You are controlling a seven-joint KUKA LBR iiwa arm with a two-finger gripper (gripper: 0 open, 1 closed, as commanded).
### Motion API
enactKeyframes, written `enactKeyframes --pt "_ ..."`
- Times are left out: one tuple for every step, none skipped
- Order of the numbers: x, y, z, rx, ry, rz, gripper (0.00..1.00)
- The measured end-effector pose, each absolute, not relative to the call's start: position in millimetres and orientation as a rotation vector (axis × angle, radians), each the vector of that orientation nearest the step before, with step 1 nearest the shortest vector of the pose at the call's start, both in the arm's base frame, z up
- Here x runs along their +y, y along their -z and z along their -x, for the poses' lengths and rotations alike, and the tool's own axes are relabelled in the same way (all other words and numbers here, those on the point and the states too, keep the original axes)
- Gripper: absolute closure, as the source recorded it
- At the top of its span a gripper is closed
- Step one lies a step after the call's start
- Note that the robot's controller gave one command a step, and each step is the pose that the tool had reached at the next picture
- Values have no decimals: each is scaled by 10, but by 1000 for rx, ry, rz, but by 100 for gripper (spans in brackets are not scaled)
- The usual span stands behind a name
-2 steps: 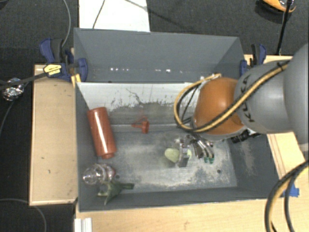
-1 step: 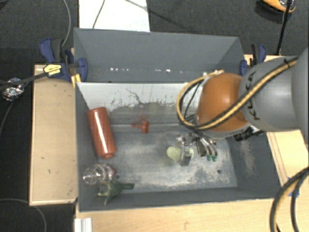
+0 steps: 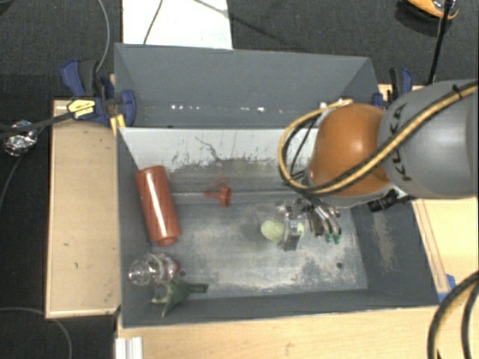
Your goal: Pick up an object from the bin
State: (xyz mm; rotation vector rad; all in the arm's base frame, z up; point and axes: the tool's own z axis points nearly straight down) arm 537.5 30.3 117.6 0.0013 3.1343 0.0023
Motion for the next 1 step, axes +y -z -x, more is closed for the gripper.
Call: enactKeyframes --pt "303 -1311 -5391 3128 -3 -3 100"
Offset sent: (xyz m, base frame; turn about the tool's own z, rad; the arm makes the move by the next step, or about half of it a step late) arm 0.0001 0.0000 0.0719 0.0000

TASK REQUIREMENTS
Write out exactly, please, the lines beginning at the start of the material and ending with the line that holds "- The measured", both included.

SOLUTION TO THIS TASK
You are controlling a seven-joint KUKA LBR iiwa arm with a two-finger gripper (gripper: 0 open, 1 closed, as commanded).
### Motion API
enactKeyframes, written `enactKeyframes --pt "_ ..."`
- Times are left out: one tuple for every step, none skipped
- Order of the numbers: x, y, z, rx, ry, rz, gripper (0.00..1.00)
- The measured end-effector pose, each absolute, not relative to the call's start: position in millimetres and orientation as a rotation vector (axis × angle, radians), each the vector of that orientation nearest the step before, with step 1 nearest the shortest vector of the pose at the call's start, both in the arm's base frame, z up

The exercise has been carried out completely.